The new policy does not apply to rezoning requests; applying it to rezoning requests would require North Carolina General Assembly legislation. Neither does the policy apply to housing developments that do not use City of Charlotte support. The city will encourage these housing developers to voluntarily accept tenants with all forms of rental subsidies.
The policy was one of
a set of recommendations from the community-led
Source of Income Ad Hoc Advisory Committee, which was established in April 2021 and charged with finding ways to increase acceptance of all forms of rental subsidies. The committee's members represent real estate, development, housing policy and faith-based organizations.
Residents who believe they have been denied access to housing based on a lawful source of income may initiate a complaint by
calling 311. Any investigations into noncompliance will be conducted by
Charlotte-Mecklenburg Community Relations.
What are lawful sources of income?
Lawful sources of income shall include income from:
A lawful profession, occupation or job.
Any government or private assistance, grant, loan or rental assistance program, including federal and other rental subsidy programs. Any legal, documented gift, inheritance, pension, annuity, alimony, child support, or other consideration or benefit.
What are housing choice vouchers and how do they work?
The federal government's Housing Choice Voucher Program, also known as Section 8, helps families with very low incomes, older people, and people with disabilities afford decent, safe and sanitary housing in the private market. The program is the largest source of rental subsidies in the Charlotte area.
Participants can choose single-family homes, townhouses or apartments that meet the requirements of the program. Vouchers are not limited to units located in subsidized housing projects.
Housing choice vouchers are administered locally by public housing agencies.
INLIVIAN is the Charlotte area's public housing agency. INLIVIAN receives federal funds from the U.S. Department of Housing and Urban Development (HUD) to administer the voucher program.
A housing subsidy is paid to the landlord directly by INLIVIAN on behalf of the participating individual or family. The participant then pays the difference between the actual rent charged by the landlord and the amount subsidized by the program.
Why the interest in increasing the number of vouchers accepted by landlords?
Based on a study by INLIVIAN, from 2017 to 2019, 21% of vouchers granted to households expired before they were used.
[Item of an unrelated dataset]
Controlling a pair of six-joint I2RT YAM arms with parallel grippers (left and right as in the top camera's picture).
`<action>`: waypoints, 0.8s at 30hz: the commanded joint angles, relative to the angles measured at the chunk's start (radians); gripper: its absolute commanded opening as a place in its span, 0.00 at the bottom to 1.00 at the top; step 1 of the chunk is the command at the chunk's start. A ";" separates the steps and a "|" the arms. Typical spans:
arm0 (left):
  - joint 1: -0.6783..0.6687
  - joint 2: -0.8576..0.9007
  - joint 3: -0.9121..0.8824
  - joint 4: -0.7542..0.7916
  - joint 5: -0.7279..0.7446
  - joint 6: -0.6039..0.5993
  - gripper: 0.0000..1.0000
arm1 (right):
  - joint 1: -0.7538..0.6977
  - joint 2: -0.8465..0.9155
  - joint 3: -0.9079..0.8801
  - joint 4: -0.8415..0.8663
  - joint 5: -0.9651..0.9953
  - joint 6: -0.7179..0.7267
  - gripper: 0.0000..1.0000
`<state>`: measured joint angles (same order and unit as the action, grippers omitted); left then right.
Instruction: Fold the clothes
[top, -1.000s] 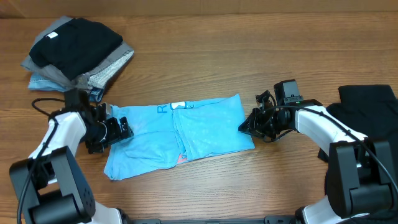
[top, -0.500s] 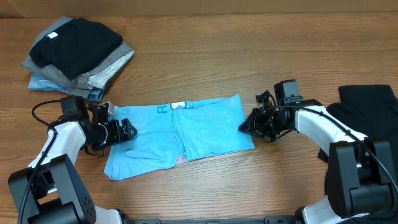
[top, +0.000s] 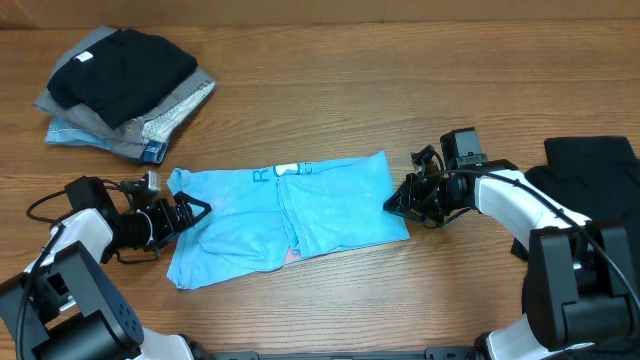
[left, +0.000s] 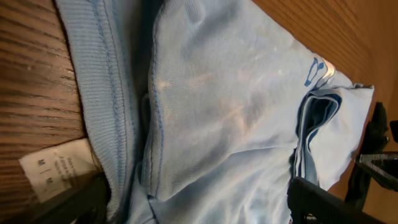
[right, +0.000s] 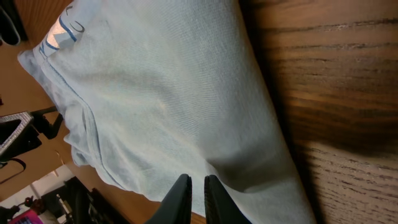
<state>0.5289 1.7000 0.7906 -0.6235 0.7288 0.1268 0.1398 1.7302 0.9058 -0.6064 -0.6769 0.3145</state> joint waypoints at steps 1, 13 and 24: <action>-0.074 0.083 -0.097 -0.024 -0.217 -0.031 0.89 | 0.002 0.000 -0.005 0.008 -0.013 0.004 0.12; -0.129 0.112 -0.083 -0.013 -0.269 -0.116 0.18 | 0.002 0.000 -0.005 0.008 -0.013 0.031 0.12; -0.122 0.109 0.224 -0.372 -0.357 -0.121 0.04 | 0.002 0.000 0.005 0.006 -0.003 0.025 0.10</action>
<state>0.4118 1.7947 0.9073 -0.9211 0.4969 0.0044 0.1398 1.7302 0.9058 -0.6025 -0.6765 0.3405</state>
Of the 79% of vouchers that were successfully used, the average time it took someone to search for housing and use a voucher was 73 days.
Upward mobility, housing affordability and housing access are issues the city continues to grapple with. Although it is not a full solution, this policy is one useful tool and a meaningful step in the right direction.
Will the policy help people with low incomes access market-rate housing?
The Housing Choice Voucher Program supports people who make no more than 50% of the area median income (in Charlotte, $47,100 for a family of four), and HUD establishes a maximum rental limit for residents using a voucher. As such, market-rate units are often not accessible to voucher holders.
How will the city implement the policy and ensure compliance by developers and property managers?
The City Council has directed staff to revisit how the city will enforce the policy. A City Council committee will consider enforcement recommendations before the recommendations are discussed and voted upon by the full City Council.
Housing providers will be in violation of the new policy if the reason for denying an applicant is because of the applicant's lawful source of income. To implement the new policy in the community, city staff will:
Train housing developers who receive city support, and their property managers, on the policy.
Educate prospective tenants on topics such as tenant-landlord relations and
Track voucher and rental subsidy acceptance rates through annual reporting, and address trends as needed.
Any investigations into noncompliance will be conducted by
Charlotte-Mecklenburg Community Relations.